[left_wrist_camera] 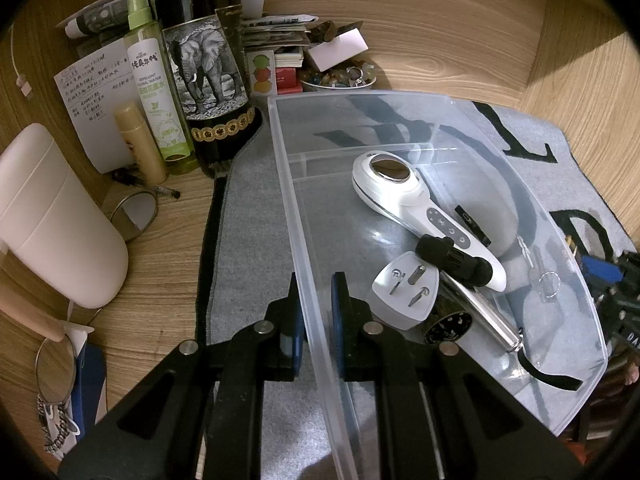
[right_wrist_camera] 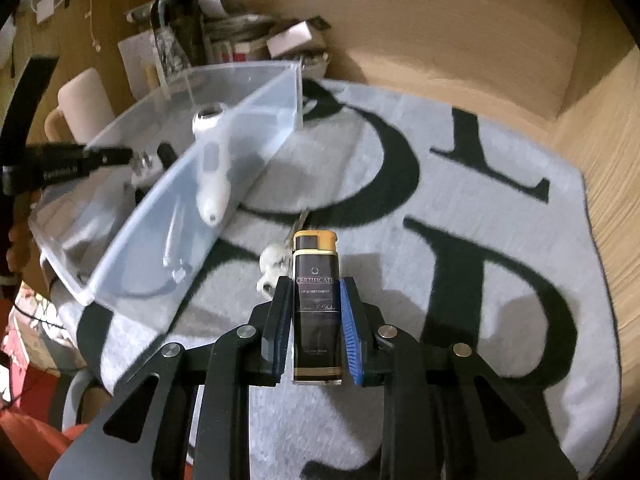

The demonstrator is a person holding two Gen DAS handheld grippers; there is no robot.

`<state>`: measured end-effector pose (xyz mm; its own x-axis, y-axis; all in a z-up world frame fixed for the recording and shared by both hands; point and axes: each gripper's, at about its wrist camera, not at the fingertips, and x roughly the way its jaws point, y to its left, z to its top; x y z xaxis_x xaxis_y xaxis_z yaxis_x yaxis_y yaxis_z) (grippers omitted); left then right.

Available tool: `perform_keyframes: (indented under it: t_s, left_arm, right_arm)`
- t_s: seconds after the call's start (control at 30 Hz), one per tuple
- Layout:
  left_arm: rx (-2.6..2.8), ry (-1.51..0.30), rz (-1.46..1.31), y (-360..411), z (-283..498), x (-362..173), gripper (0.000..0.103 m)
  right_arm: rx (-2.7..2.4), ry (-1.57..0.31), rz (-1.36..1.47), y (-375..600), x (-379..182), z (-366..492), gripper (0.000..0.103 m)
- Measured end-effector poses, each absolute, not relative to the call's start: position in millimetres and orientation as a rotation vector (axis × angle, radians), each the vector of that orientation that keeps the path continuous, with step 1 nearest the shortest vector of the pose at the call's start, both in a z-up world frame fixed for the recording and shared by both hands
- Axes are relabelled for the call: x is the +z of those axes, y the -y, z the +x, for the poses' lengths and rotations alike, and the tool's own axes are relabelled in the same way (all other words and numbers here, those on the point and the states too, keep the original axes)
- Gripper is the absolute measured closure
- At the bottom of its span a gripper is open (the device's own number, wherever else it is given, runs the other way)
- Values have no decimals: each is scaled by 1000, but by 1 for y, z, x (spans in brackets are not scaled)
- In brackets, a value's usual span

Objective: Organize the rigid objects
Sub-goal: 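Carry the black-and-gold box into the clear box and release it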

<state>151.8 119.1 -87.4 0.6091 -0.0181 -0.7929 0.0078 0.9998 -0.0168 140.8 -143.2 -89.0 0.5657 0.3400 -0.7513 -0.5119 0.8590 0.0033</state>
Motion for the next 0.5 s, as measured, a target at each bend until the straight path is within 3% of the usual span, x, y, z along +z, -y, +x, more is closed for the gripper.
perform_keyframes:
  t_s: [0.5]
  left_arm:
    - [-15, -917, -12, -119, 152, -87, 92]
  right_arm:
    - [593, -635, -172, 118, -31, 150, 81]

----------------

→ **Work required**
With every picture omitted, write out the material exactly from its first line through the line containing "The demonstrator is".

→ **Output for this task**
[left_wrist_camera] 
[right_wrist_camera] 

The demonstrator is a person holding two Gen DAS handheld grippers; there is no robot.

There is no more output to give.